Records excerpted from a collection
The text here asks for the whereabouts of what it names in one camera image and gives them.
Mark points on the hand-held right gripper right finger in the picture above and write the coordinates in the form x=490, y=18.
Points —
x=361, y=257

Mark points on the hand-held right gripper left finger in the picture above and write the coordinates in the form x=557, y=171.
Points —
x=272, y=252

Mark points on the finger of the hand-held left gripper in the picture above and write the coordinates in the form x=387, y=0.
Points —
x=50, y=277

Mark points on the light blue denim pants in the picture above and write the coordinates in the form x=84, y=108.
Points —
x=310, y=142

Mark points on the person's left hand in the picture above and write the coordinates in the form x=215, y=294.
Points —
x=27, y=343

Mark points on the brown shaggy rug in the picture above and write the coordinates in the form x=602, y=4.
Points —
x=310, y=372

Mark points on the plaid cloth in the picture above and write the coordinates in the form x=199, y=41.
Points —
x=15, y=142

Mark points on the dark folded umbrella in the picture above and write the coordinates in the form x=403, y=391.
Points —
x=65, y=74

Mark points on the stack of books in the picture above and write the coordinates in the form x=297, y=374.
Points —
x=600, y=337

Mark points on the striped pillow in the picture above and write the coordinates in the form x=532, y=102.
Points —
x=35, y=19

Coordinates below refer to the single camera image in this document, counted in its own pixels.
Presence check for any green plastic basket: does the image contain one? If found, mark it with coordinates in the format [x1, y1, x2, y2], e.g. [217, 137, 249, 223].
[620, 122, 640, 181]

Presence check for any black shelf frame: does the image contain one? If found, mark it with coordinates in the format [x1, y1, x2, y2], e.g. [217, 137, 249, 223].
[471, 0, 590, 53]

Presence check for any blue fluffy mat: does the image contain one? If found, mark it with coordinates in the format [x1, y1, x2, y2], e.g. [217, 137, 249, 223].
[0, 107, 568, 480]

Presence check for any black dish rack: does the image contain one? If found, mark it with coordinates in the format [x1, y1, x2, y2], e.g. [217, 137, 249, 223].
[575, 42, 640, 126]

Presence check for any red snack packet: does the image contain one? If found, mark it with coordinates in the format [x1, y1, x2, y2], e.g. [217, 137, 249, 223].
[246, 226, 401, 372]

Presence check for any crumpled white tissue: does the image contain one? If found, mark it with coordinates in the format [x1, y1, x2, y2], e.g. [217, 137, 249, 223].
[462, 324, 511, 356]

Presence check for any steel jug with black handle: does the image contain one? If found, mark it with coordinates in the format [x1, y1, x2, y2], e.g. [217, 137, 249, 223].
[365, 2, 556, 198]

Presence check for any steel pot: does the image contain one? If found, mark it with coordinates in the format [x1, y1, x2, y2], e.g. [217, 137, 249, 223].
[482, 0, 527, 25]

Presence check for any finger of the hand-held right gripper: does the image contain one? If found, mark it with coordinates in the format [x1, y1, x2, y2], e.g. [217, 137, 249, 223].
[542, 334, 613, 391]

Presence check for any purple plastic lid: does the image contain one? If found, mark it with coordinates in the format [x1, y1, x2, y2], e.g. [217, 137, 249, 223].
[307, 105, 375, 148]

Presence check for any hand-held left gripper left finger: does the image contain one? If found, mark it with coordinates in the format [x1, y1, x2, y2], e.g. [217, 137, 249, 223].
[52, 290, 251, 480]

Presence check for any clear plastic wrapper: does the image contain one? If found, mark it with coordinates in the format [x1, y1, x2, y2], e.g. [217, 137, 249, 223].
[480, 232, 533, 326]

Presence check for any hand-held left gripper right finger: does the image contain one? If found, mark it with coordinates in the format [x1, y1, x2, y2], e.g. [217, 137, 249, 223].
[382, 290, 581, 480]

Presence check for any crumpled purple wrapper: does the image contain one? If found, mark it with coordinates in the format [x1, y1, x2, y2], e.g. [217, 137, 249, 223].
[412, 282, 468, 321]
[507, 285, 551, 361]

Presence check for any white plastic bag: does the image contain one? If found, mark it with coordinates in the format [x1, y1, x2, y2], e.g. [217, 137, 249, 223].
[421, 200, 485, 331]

■ Assignment ■
The full set of records must be transcribed character for character.

■ Answer space ■
The text here asks for the whereabouts of what it names in one camera image and gives them.
Mark points on the hand-held right gripper right finger in the picture above and write the coordinates in the form x=490, y=18.
Points —
x=361, y=257

Mark points on the hand-held right gripper left finger in the picture above and write the coordinates in the form x=557, y=171.
Points —
x=272, y=252

Mark points on the finger of the hand-held left gripper in the picture above and write the coordinates in the form x=387, y=0.
Points —
x=50, y=277

Mark points on the light blue denim pants in the picture above and write the coordinates in the form x=84, y=108.
Points —
x=310, y=142

Mark points on the person's left hand in the picture above and write the coordinates in the form x=215, y=294.
Points —
x=27, y=343

Mark points on the brown shaggy rug in the picture above and write the coordinates in the form x=602, y=4.
Points —
x=310, y=372

Mark points on the plaid cloth in the picture above and write the coordinates in the form x=199, y=41.
Points —
x=15, y=142

Mark points on the dark folded umbrella in the picture above and write the coordinates in the form x=403, y=391.
Points —
x=65, y=74

Mark points on the stack of books in the picture above and write the coordinates in the form x=297, y=374.
Points —
x=600, y=337

Mark points on the striped pillow in the picture above and write the coordinates in the form x=532, y=102.
Points —
x=35, y=19

Coordinates below refer to the single camera image in this document, counted in its own pixels.
Presence check for any green plastic basket: does the image contain one? If found, mark it with coordinates in the format [x1, y1, x2, y2], e.g. [217, 137, 249, 223].
[620, 122, 640, 181]

Presence check for any black shelf frame: does the image contain one? If found, mark it with coordinates in the format [x1, y1, x2, y2], e.g. [217, 137, 249, 223].
[471, 0, 590, 53]

Presence check for any blue fluffy mat: does the image contain one? If found, mark it with coordinates in the format [x1, y1, x2, y2], e.g. [217, 137, 249, 223].
[0, 107, 568, 480]

Presence check for any black dish rack: does the image contain one? If found, mark it with coordinates in the format [x1, y1, x2, y2], e.g. [217, 137, 249, 223].
[575, 42, 640, 126]

Presence check for any red snack packet: does the image contain one? If found, mark it with coordinates in the format [x1, y1, x2, y2], e.g. [217, 137, 249, 223].
[246, 226, 401, 372]

Presence check for any crumpled white tissue: does the image contain one? If found, mark it with coordinates in the format [x1, y1, x2, y2], e.g. [217, 137, 249, 223].
[462, 324, 511, 356]

Presence check for any steel jug with black handle: does the image contain one? If found, mark it with coordinates in the format [x1, y1, x2, y2], e.g. [217, 137, 249, 223].
[365, 2, 556, 198]

Presence check for any steel pot: does the image contain one? If found, mark it with coordinates in the format [x1, y1, x2, y2], e.g. [217, 137, 249, 223].
[482, 0, 527, 25]

Presence check for any finger of the hand-held right gripper: does the image contain one? If found, mark it with coordinates in the format [x1, y1, x2, y2], e.g. [217, 137, 249, 223].
[542, 334, 613, 391]

Presence check for any purple plastic lid: does the image contain one? If found, mark it with coordinates in the format [x1, y1, x2, y2], e.g. [217, 137, 249, 223].
[307, 105, 375, 148]

Presence check for any hand-held left gripper left finger: does the image contain one? If found, mark it with coordinates in the format [x1, y1, x2, y2], e.g. [217, 137, 249, 223].
[52, 290, 251, 480]

Presence check for any clear plastic wrapper: does the image contain one? If found, mark it with coordinates in the format [x1, y1, x2, y2], e.g. [217, 137, 249, 223].
[480, 232, 533, 326]

Presence check for any hand-held left gripper right finger: does the image contain one? If found, mark it with coordinates in the format [x1, y1, x2, y2], e.g. [217, 137, 249, 223].
[382, 290, 581, 480]

Presence check for any crumpled purple wrapper: does the image contain one? If found, mark it with coordinates in the format [x1, y1, x2, y2], e.g. [217, 137, 249, 223].
[412, 282, 468, 321]
[507, 285, 551, 361]

Presence check for any white plastic bag: does the image contain one? If found, mark it with coordinates in the format [x1, y1, x2, y2], e.g. [217, 137, 249, 223].
[421, 200, 485, 331]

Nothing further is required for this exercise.